OF.CPP: consistent packet processing for openflow

This paper demonstrates a new class of bugs that is likely to occur in enterprise OpenFlow deployments. In particular, step-by-step, reactive establishment of paths can cause network-wide inconsistencies or performance- and space-related inefficiencies. The cause for this behavior is inconsistent packet processing: as the packets travel through the network they do not encounter consistent state at the OpenFlow controller. To mitigate this problem, we propose to use transactional semantics at the controller to achieve consistent packet processing. We detail the challenges in achieving this goal (including the inability to directly apply database techniques), as well as a potentially promising approach. In particular, we envision the use of multi-commit transactions that could provide the necessary serialization and isolation properties without excessively reducing network performance.

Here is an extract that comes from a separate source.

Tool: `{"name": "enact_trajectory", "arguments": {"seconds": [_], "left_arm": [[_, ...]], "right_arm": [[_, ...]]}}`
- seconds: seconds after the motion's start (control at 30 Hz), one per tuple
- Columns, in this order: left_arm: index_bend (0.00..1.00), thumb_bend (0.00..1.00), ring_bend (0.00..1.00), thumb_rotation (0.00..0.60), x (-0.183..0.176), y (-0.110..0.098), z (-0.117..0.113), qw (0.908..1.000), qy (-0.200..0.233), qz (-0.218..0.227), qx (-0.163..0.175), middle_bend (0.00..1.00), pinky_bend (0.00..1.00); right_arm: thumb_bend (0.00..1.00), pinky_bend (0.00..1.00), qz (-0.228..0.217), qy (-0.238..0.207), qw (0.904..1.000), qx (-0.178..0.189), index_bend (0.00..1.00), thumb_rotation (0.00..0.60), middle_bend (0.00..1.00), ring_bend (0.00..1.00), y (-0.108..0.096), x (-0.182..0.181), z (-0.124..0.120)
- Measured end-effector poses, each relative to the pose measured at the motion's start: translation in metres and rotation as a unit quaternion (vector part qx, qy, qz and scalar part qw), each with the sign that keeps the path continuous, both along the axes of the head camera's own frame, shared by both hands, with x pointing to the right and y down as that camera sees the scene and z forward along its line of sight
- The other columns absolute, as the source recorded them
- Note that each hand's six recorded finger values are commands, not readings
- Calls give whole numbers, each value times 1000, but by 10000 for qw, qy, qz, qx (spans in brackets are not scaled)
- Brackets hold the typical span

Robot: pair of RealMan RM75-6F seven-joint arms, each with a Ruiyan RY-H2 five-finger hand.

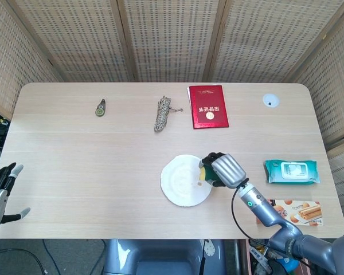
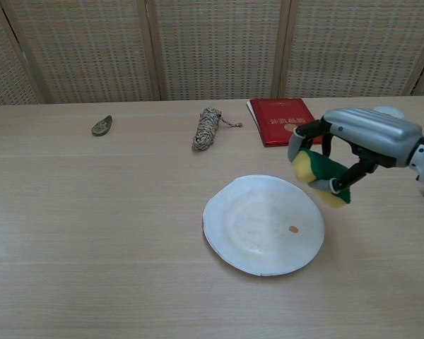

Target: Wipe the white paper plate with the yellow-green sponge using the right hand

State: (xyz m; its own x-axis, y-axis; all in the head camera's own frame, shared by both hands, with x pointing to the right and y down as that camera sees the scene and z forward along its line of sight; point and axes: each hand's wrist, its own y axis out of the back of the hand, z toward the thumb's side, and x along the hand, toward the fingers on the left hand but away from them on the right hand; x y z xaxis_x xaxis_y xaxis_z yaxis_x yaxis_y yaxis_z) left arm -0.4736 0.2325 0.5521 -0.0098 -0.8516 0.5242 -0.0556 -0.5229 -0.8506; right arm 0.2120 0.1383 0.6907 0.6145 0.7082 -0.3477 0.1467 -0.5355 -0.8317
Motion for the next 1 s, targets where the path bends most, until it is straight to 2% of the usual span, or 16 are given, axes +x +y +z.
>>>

Providing Reliable FIB Update Acknowledgments in SDN

In this paper, we first show that transient, but grave problems such as violations of security policies can occur with real switches even when using consistent updates to Software Defined Networks. Next, we present techniques that are effective in ameliorating this problem. Our key insight is in creating a transparent layer that relies on control and data plane measurements to confirm rule updates only when the rule is visible in the data plane.

ESPRES: transparent SDN update scheduling

Network forwarding state undergoes frequent changes, in batches of forwarding rule modifications at multiple switches. Installing or modifying a large number of rules is time consuming given the performance limits of current programmable switches, which are also due to economical factors in addition to technological ones. In this paper, we observe that a large network-state update typically consists of a set of sub-updates that are independent of one another w.r.t. the traffic they affect, and hence sub-updates can be installed in parallel, in any order. Leveraging this observation, we treat update installation as a scheduling problem and design ESPRES, a runtime mechanism that rate-limits and reorders updates to fully utilize processing capacities of switches without overloading them. Our early results show that compared to using no scheduler, our schemes yield 2.17-3.88 times quicker sub-update completion time for 20th percentile of sub-updates and 1.27-1.57 times quicker for 50th percentile.

Rule-level Data Plane Monitoring With Monocle

We present Monocle, a system that systematically monitors the network data plane, and verifies that it corresponds to the view that the SDN controller builds and tries to enforce in the switches. Our evaluation shows that Monocle is capable of fine-grained per-rule monitoring for the majority of rules. In addition, it can help controllers to cope with switches that exhibit transient inconsistencies between their control plane and data plane states.

Dynamic, Fine-Grained Data Plane Monitoring With Monocle

Ensuring network reliability is important for satisfying service-level objectives. However, diagnosing network anomalies in a timely fashion is difficult due to the complex nature of network configurations. We present Monocle — a system that uncovers forwarding problems due to hardware or software failures in switches, by verifying that the data plane corresponds to the view that an SDN controller installs via the control plane. Monocle works by systematically probing the switch data plane; the probes are constructed by formulating the switch forwarding table logic as a Boolean satisfiability (SAT) problem. Our SAT formulation quickly generates probe packets targeting a particular rule considering both existing and new rules. Monocle can monitor not only static flow tables (as is currently typically the case), but also dynamic networks with frequent flow table changes. Our evaluation shows that Monocle is capable of fine-grained monitoring for the majority of rules, and it can identify a rule suddenly missing from the data plane or misbehaving in a matter of seconds. In fact, during our evaluation Monocle uncovered problems with two hardware switches that we were using in our evaluation. Finally, during network updates Monocle helps controllers cope with switches that exhibit transient inconsistencies between their control and data plane states.